One diagonal of a square is the portion of x-axis intercepted by the circle `x^2+y^2-4x+6y-12=0` The extremity of the other diagonal is

To solve the problem, we need to find the extremities of the other diagonal of a square, given that one diagonal is the portion of the x-axis intercepted by the circle defined by the equation \(x^2 + y^2 - 4x + 6y - 12 = 0\). ### Step-by-Step Solution: **Step 1: Rewrite the Circle Equation** We start by rewriting the circle equation in standard form. The given equation is: \[ x^2 + y^2 - 4x + 6y - 12 = 0 \] We can complete the square for both \(x\) and \(y\). For \(x\): \[ x^2 - 4x \rightarrow (x - 2)^2 - 4 \] For \(y\): \[ y^2 + 6y \rightarrow (y + 3)^2 - 9 \] Substituting these back into the equation gives: \[ (x - 2)^2 - 4 + (y + 3)^2 - 9 - 12 = 0 \] \[ (x - 2)^2 + (y + 3)^2 - 25 = 0 \] \[ (x - 2)^2 + (y + 3)^2 = 25 \] This represents a circle with center \((2, -3)\) and radius \(5\). **Step 2: Find the Points of Intersection with the x-axis** To find the points where the circle intersects the x-axis, we set \(y = 0\): \[ (x - 2)^2 + (0 + 3)^2 = 25 \] \[ (x - 2)^2 + 9 = 25 \] \[ (x - 2)^2 = 16 \] Taking the square root gives: \[ x - 2 = 4 \quad \text{or} \quad x - 2 = -4 \] Thus, \[ x = 6 \quad \text{or} \quad x = -2 \] So, the points of intersection are \((-2, 0)\) and \((6, 0)\). **Step 3: Identify the Diagonal of the Square** The points \((-2, 0)\) and \((6, 0)\) are the endpoints of one diagonal of the square.
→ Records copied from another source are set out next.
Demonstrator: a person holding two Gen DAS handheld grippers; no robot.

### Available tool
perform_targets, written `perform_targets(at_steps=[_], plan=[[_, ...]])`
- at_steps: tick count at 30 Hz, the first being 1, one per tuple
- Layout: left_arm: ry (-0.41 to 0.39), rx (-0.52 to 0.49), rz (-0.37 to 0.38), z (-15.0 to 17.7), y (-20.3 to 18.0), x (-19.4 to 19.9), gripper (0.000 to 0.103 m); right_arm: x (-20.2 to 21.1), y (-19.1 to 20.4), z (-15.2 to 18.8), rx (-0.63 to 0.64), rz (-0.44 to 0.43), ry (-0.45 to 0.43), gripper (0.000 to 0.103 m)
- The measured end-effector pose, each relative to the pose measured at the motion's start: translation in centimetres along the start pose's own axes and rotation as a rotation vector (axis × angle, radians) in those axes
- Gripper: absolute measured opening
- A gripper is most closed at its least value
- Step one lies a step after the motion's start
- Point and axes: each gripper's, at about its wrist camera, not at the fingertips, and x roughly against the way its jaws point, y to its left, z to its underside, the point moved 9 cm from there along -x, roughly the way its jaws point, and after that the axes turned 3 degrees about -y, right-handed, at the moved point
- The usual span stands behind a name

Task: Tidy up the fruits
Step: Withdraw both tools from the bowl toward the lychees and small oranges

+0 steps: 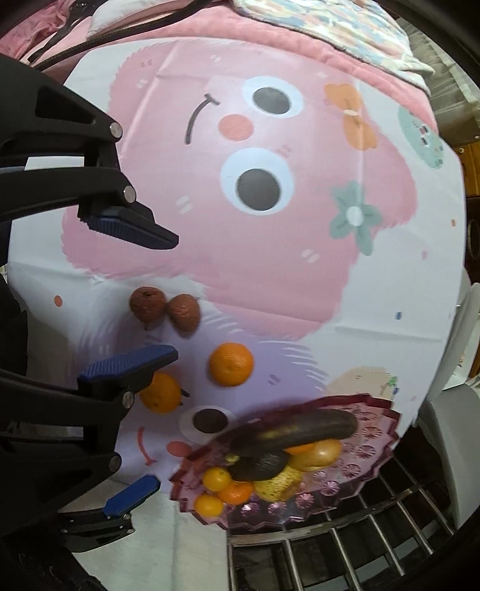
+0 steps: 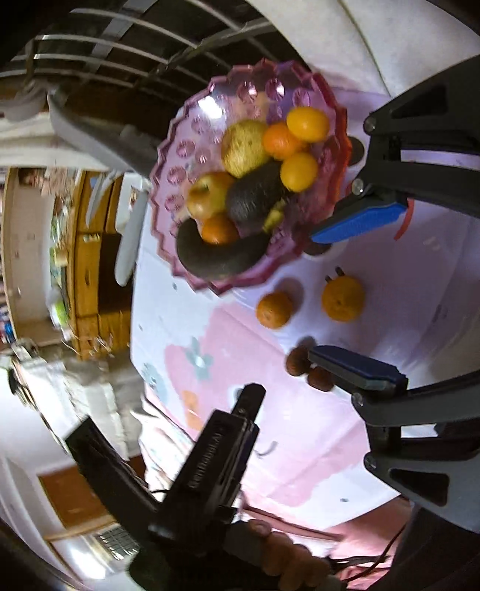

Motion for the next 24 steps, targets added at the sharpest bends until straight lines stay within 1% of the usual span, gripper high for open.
perform_targets(at_steps=[5,10,17,20,22,24], plan=[[0.059,-0.001,-0.006,1.9,0.4,-1.9,0.053,-1.7,0.6,1.7,0.035,-0.016,0.043,0.058],[0.122,-0.001,-0.023,3.5,0.7,-4.2,0.053,-3.4,0.6,3.2,0.085,-0.001,0.076,0.058],[0.148,0.000,-0.035,4.2,0.6,-6.5,0.052,-5.4,0.5,4.5,0.150,0.017,0.093,0.058],[0.160,-0.008,-0.046,3.9,0.4,-7.4,0.047,-5.9,0.6,4.5,0.160,0.012,0.094,0.058],[0.166,-0.010,-0.048,4.0,0.3,-7.8,0.044,-6.2,0.7,4.5,0.162,0.008,0.094,0.055],[0.170,-0.011,-0.048,4.1,0.4,-8.2,0.039,-6.4,0.7,4.6,0.166,0.004,0.098,0.050]])
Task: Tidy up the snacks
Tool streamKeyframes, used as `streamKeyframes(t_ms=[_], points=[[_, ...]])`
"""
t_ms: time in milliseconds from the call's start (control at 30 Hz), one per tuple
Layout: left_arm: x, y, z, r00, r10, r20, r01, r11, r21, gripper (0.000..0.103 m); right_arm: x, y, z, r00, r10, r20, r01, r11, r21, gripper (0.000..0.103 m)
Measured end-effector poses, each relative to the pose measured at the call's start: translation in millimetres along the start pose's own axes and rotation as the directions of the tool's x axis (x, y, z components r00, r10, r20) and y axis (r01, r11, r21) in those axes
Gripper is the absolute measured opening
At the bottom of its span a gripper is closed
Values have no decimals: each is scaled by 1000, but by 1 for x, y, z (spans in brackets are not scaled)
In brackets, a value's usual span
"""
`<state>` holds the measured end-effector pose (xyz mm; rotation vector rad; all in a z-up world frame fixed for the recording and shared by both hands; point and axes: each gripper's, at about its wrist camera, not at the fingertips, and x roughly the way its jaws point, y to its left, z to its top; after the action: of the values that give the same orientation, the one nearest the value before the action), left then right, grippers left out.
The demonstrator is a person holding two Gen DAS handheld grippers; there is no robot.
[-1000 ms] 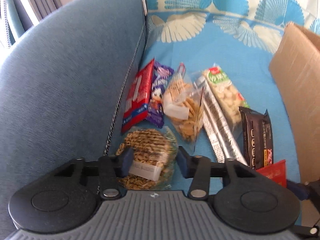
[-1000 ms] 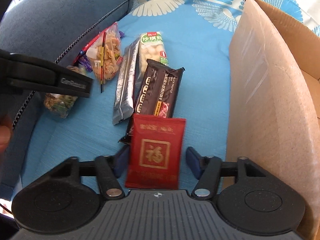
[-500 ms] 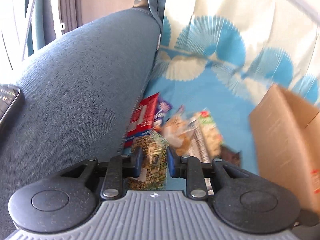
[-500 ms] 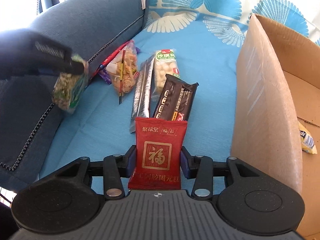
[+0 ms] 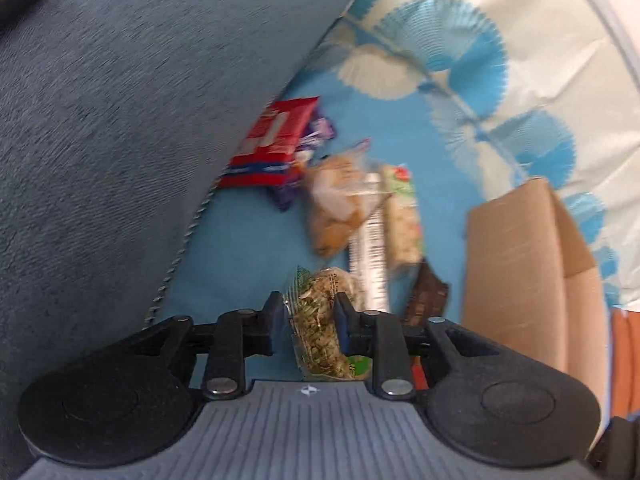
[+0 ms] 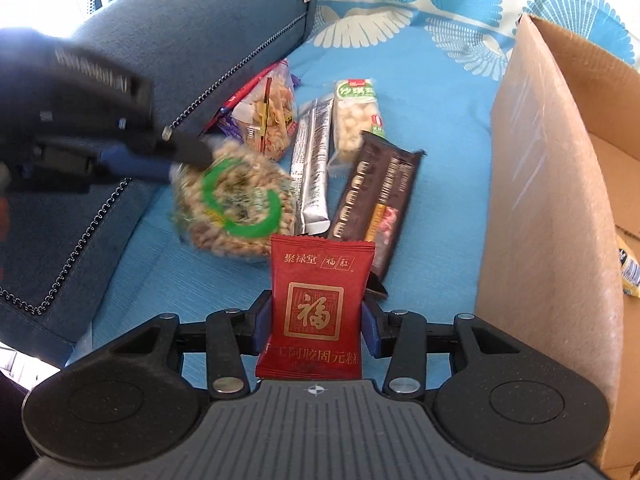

Let’s denote these points as \(A(-2, 0)\) and \(C(6, 0)\). **Step 4: Find the Midpoint of the Diagonal** The midpoint \(O\) of diagonal \(AC\) can be calculated as: \[ O = \left( \frac{-2 + 6}{2}, \frac{0 + 0}{2} \right) = \left( 2, 0 \right) \] **Step 5: Determine the Length of the Diagonal** The length of diagonal \(AC\) is: \[ AC = \sqrt{(6 - (-2))^2 + (0 - 0)^2} = \sqrt{8^2} = 8 \] Since the diagonals of a square are equal, the length of diagonal \(BD\) is also \(8\). **Step 6: Find the Coordinates of Points B and D** Since \(BD\) is perpendicular to \(AC\) and bisects it at point \(O(2, 0)\), we can find the coordinates of points \(B\) and \(D\) by moving vertically from point \(O\) by half the length of the diagonal: \[ \text{Half of diagonal} = \frac{8}{2} = 4 \] Thus, the coordinates of points \(B\) and \(D\) will be: \[ B(2, 4) \quad \text{and} \quad D(2, -4) \] ### Final Answer The extremities of the other diagonal are: \[ B(2, 4) \quad \text{and} \quad D(2, -4) \]